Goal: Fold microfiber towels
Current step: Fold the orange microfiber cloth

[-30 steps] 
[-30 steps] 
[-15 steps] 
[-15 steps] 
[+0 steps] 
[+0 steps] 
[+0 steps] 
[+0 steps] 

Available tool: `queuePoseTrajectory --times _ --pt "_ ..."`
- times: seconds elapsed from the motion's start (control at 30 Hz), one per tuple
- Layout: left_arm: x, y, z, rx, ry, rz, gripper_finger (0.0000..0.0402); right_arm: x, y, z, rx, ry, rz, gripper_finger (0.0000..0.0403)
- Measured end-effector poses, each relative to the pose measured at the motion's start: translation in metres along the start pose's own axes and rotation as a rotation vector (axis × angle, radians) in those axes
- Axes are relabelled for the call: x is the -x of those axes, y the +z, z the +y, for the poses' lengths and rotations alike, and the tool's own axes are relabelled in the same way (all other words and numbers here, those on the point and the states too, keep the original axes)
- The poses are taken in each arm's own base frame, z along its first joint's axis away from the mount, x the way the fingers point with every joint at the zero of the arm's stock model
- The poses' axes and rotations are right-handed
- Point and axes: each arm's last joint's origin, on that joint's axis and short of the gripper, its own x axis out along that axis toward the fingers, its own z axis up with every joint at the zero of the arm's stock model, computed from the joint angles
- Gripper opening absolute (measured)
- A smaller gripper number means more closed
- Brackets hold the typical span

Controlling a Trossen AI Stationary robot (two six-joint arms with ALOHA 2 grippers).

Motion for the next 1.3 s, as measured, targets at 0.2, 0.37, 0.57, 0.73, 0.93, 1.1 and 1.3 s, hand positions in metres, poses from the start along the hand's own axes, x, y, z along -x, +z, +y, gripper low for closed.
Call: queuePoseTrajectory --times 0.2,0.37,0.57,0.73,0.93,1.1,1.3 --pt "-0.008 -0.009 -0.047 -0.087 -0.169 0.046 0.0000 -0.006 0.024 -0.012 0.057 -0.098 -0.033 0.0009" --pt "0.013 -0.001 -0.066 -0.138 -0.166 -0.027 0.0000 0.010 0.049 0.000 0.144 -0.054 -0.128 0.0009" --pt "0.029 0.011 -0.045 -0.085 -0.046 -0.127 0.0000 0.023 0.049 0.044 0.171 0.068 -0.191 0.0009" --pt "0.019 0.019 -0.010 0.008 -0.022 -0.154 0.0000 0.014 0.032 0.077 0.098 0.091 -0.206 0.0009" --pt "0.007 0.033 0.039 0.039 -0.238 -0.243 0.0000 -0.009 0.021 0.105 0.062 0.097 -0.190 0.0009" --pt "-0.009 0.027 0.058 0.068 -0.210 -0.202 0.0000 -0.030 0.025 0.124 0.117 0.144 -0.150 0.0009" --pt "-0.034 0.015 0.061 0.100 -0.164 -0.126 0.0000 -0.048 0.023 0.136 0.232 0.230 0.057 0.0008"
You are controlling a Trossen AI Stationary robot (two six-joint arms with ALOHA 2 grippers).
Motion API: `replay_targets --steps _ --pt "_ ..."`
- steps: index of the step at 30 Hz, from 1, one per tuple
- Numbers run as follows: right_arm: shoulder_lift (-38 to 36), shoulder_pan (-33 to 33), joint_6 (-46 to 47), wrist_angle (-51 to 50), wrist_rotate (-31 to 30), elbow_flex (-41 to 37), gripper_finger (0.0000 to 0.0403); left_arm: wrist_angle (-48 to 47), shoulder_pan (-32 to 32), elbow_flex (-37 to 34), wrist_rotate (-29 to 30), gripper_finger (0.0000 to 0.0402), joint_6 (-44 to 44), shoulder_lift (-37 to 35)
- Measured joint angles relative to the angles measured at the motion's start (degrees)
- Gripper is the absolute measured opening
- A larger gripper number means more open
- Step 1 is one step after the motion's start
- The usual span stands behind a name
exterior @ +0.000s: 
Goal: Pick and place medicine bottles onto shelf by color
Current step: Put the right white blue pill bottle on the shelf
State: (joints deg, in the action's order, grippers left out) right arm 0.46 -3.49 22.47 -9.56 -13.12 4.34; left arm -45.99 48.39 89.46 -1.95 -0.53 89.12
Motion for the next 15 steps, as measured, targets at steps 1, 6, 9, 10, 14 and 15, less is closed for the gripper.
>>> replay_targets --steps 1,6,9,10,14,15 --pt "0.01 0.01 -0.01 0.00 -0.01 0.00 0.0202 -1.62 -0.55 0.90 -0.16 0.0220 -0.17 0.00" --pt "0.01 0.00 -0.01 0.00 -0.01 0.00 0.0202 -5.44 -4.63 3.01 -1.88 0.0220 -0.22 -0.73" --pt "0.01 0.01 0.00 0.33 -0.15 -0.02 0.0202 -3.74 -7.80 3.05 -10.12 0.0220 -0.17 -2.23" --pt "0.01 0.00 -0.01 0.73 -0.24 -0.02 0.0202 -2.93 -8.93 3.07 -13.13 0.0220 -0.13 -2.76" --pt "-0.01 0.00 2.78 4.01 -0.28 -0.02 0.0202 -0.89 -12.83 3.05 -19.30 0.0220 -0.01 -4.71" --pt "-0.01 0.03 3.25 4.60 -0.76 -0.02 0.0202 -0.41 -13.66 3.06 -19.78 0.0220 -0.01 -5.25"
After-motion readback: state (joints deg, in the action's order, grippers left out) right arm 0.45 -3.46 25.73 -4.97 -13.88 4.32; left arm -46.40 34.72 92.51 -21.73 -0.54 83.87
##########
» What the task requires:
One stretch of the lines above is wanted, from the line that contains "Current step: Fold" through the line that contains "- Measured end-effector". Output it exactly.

» Response to the exercise:
Current step: Fold the orange microfiber cloth

[-30 steps] 
[-30 steps] 
[-15 steps] 
[-15 steps] 
[+0 steps] 
[+0 steps] 
[+0 steps] 
[+0 steps] 

Available tool: `queuePoseTrajectory --times _ --pt "_ ..."`
- times: seconds elapsed from the motion's start (control at 30 Hz), one per tuple
- Layout: left_arm: x, y, z, rx, ry, rz, gripper_finger (0.0000..0.0402); right_arm: x, y, z, rx, ry, rz, gripper_finger (0.0000..0.0403)
- Measured end-effector poses, each relative to the pose measured at the motion's start: translation in metres along the start pose's own axes and rotation as a rotation vector (axis × angle, radians) in those axes

A complete answer has now been given.